-- Material to process follows --

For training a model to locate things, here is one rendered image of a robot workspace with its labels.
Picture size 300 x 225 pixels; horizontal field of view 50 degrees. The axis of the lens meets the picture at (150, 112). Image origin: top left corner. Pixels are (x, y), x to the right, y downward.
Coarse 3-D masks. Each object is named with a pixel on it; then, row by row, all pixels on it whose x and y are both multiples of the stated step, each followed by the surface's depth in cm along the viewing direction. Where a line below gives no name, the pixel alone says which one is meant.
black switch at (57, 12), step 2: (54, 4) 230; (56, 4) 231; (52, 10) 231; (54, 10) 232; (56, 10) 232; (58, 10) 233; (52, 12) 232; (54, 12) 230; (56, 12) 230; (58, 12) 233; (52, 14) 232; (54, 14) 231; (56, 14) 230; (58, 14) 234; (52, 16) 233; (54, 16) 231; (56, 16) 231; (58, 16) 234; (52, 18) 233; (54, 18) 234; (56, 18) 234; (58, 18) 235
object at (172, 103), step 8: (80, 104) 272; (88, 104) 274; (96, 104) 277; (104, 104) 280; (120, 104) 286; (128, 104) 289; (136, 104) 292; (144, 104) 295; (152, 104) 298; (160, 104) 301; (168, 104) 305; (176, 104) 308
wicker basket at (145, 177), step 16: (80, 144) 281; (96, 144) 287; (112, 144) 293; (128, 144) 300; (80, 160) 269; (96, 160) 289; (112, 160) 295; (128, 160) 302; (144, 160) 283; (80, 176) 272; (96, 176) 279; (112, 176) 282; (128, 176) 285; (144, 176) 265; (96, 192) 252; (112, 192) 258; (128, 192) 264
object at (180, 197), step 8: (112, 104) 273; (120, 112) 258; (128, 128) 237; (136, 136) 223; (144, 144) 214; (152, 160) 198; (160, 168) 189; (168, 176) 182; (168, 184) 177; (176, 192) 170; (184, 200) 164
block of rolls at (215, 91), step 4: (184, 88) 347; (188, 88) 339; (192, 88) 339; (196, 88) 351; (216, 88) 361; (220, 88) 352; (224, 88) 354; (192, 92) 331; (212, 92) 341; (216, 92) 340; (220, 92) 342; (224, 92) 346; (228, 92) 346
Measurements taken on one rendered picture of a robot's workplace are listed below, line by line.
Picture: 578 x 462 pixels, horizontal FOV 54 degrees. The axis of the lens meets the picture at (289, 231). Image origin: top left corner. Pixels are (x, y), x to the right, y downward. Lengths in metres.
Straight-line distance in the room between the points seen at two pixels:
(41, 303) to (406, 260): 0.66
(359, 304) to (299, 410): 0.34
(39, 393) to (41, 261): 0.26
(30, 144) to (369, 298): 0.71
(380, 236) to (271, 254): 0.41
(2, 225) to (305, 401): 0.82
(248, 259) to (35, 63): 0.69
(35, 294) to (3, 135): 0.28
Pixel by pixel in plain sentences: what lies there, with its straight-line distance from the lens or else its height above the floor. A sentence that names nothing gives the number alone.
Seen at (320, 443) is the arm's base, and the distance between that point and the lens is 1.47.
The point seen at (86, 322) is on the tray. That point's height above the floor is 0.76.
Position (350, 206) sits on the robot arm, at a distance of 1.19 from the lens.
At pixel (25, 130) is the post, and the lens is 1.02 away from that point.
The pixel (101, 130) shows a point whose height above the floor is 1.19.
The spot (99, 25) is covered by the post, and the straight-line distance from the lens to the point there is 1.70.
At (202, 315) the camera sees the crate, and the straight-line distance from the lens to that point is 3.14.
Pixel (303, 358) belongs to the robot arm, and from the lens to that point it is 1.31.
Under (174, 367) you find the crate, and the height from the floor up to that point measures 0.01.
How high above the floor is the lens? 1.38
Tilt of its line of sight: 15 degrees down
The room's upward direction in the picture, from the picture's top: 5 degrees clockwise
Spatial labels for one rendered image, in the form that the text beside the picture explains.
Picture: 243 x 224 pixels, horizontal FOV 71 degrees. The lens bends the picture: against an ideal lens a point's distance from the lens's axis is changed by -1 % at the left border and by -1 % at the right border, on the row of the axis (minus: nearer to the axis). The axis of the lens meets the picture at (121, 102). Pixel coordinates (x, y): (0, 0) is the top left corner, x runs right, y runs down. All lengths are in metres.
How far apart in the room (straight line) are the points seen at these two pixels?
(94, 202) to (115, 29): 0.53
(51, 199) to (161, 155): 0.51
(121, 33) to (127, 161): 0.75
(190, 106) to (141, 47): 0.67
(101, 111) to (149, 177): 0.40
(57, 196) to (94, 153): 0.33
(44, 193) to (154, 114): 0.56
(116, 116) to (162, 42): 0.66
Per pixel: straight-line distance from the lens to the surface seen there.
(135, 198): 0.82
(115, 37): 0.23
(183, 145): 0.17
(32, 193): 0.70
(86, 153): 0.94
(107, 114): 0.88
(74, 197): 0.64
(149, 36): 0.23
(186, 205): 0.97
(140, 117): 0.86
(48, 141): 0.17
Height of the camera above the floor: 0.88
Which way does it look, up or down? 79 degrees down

-- Material to process concluded --

• _Your goal_:
From the material above, set down exactly the lines starting at the one with "wicker basket at" and ending at the one with "object at (180, 197), step", end lines included.

• _Output of the task_:
wicker basket at (145, 177), step 16: (80, 144) 281; (96, 144) 287; (112, 144) 293; (128, 144) 300; (80, 160) 269; (96, 160) 289; (112, 160) 295; (128, 160) 302; (144, 160) 283; (80, 176) 272; (96, 176) 279; (112, 176) 282; (128, 176) 285; (144, 176) 265; (96, 192) 252; (112, 192) 258; (128, 192) 264
object at (180, 197), step 8: (112, 104) 273; (120, 112) 258; (128, 128) 237; (136, 136) 223; (144, 144) 214; (152, 160) 198; (160, 168) 189; (168, 176) 182; (168, 184) 177; (176, 192) 170; (184, 200) 164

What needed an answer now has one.